◆ **What to work on**
Where the records below have a line with "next", that line is to be copied.

(Data for processing begins)

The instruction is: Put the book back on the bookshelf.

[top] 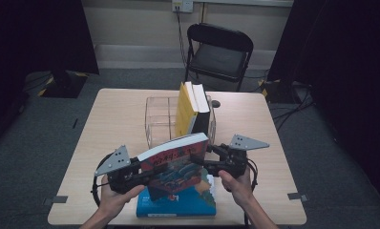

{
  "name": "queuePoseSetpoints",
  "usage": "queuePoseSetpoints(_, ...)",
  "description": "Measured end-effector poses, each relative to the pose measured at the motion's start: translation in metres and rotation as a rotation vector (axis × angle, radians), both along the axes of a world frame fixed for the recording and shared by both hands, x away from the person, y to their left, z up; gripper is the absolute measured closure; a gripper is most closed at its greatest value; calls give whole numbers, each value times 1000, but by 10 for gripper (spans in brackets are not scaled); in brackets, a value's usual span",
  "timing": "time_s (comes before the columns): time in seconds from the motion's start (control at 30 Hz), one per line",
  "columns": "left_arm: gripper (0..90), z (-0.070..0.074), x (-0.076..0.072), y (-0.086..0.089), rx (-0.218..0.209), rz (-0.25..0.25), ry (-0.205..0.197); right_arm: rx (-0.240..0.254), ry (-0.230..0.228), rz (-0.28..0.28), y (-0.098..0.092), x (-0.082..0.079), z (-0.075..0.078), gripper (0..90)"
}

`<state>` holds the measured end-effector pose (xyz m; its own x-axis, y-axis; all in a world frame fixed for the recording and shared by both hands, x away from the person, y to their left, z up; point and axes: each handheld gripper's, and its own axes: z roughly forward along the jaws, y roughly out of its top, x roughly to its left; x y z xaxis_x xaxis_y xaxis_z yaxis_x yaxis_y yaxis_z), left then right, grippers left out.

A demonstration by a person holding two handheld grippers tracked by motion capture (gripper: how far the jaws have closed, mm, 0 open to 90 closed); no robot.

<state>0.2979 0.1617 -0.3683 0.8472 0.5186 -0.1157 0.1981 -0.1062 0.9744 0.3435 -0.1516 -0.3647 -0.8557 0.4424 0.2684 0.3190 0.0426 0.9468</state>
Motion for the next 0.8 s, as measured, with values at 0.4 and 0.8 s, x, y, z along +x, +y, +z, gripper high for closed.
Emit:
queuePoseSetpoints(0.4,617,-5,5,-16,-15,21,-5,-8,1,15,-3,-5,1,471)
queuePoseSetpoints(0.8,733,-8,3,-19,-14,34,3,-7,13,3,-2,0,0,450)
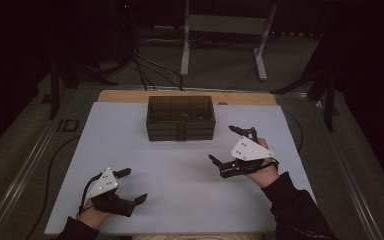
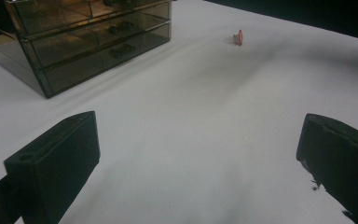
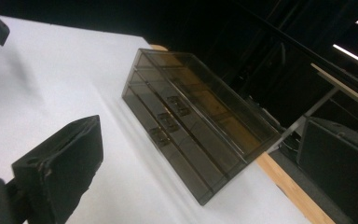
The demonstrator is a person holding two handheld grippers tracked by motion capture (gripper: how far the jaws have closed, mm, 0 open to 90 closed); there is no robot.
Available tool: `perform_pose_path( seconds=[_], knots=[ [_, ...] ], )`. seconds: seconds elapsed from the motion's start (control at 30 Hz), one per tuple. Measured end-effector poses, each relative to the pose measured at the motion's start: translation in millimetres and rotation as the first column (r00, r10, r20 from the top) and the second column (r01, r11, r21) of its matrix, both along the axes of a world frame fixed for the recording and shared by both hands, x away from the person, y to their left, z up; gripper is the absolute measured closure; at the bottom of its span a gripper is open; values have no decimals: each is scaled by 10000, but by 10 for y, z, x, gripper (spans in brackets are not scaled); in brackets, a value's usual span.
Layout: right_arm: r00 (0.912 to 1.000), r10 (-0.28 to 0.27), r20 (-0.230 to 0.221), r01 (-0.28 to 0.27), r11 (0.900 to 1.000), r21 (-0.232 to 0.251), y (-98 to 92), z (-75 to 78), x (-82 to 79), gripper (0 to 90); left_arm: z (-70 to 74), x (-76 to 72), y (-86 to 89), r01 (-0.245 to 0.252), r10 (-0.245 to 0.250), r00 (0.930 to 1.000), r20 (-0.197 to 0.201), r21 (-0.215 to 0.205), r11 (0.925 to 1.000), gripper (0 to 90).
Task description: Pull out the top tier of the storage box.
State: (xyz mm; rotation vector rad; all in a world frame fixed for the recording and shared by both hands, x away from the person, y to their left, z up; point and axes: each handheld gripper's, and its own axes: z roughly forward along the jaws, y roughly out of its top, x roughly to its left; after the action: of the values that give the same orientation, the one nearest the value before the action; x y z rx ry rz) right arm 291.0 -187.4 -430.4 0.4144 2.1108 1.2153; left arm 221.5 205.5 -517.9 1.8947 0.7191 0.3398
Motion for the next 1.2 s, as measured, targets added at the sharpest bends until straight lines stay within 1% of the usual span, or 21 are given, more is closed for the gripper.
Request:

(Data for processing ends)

◆ **Exercise output**
Motion for the next 0.8 s, as measured, with values at 0.4 and 0.8 s, x, y, z along +x, +y, +z, gripper high for closed.
Motion for the next 1.2 s, as measured, targets added at the sharpest bends until straight lines stay within 1% of the usual span, or 21 are given, more is closed for the gripper.

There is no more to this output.